In 1973 Silver landed a role as a fifth-rate impresario in an off-Broadway farce, El Grande de Coca-Cola. Two years later he and Lynne married; they soon moved with the show to Los Angeles. By 1976 Silver was appearing as Gary Levy, Valerie Harper's geeky, sexually repressed neighbor on Rhoda. "Ron was a big tease with such irreverent humor," remembers Harper. "Whenever I wore stockings and sandals, he'd look at me and say, "Well, that's an attractive outfit, you look like my Aunt Gussie.'" For the next eight years, Silver worked steadily but in minor roles in such films as Silkwood and Best Friends.

"I really liked L.A.," says Silver. "It's just I wasn't terribly successful out there." So in 1984, when director Mike Nichols offered Silver a part in David Rabe's stage sizzler Hurlyburly, the couple seized the chance to move back East. New York took to Silver immediately. As soon as he hit town, Sidney Lumet offered him the lead in Garbo Talks. On Broadway he followed Hurlyburly with Social Security, opposite Marlo Thomas.
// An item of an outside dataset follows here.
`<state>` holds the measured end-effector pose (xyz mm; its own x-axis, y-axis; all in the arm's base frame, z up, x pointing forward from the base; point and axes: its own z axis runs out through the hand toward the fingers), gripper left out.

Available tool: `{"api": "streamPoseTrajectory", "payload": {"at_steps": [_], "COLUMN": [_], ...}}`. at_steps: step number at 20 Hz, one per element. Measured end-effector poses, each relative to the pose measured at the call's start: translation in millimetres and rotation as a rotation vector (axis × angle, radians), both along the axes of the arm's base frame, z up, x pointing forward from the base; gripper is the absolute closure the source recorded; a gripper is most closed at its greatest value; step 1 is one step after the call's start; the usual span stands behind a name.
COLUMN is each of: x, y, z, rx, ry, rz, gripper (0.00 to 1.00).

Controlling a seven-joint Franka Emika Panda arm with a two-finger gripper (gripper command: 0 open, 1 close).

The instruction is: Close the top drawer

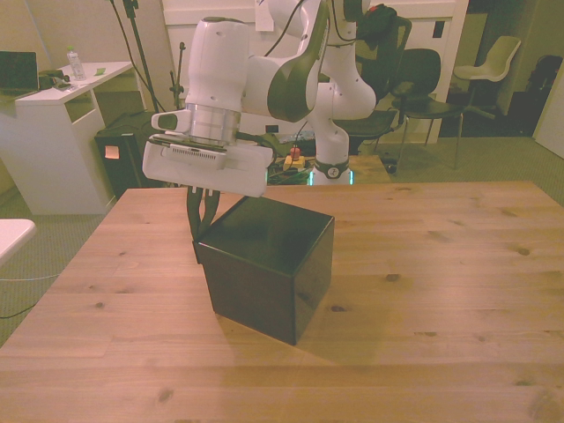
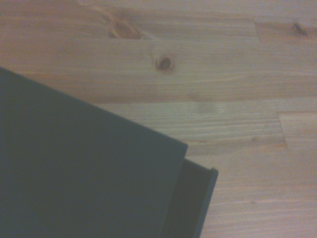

Parked inside the garage of the Silvers' three-bedroom, Mission-style suburban house are his-and-hers matching black Mercedes cars -- a rare, celebrity-style indulgence in a household characterized by cheery supper-table chatter and parent-child kibbitzing over homework. "Here we can live some semblance of a normal life," says Ron. Adds Lynne: "We are incredibly unathletic together." When Silver is not making movies -- his next film, Reversal of Fortune, based on the Claus von Bulow story, is due out this fall -- he works with the Creative Coalition, a political network he organized in the entertainment community. In March, Silver, who is the group's president, led Susan Sarandon, Christopher Reeve, Alec Baldwin and others in a Washington, D.C., rally to protest a ban against obscenity in federally funded arts projects. Two days later, President Bush refused to endorse the restrictions. "We are very pleased that the President sensed the danger," says Ron of the victory.

"I used to laugh about Ron's politics," says his pal Mantegna. "When my friends came to the play, it was like Tony Bennett. With Ron it was, 'Oh, I want you to meet Senator Moynihan.'" At home, Silver mixes and matches his actor and political friends. "His Seders are really interesting," says Mantegna. "If he hadn't been an actor, he would have had a great shot at being a rabbi."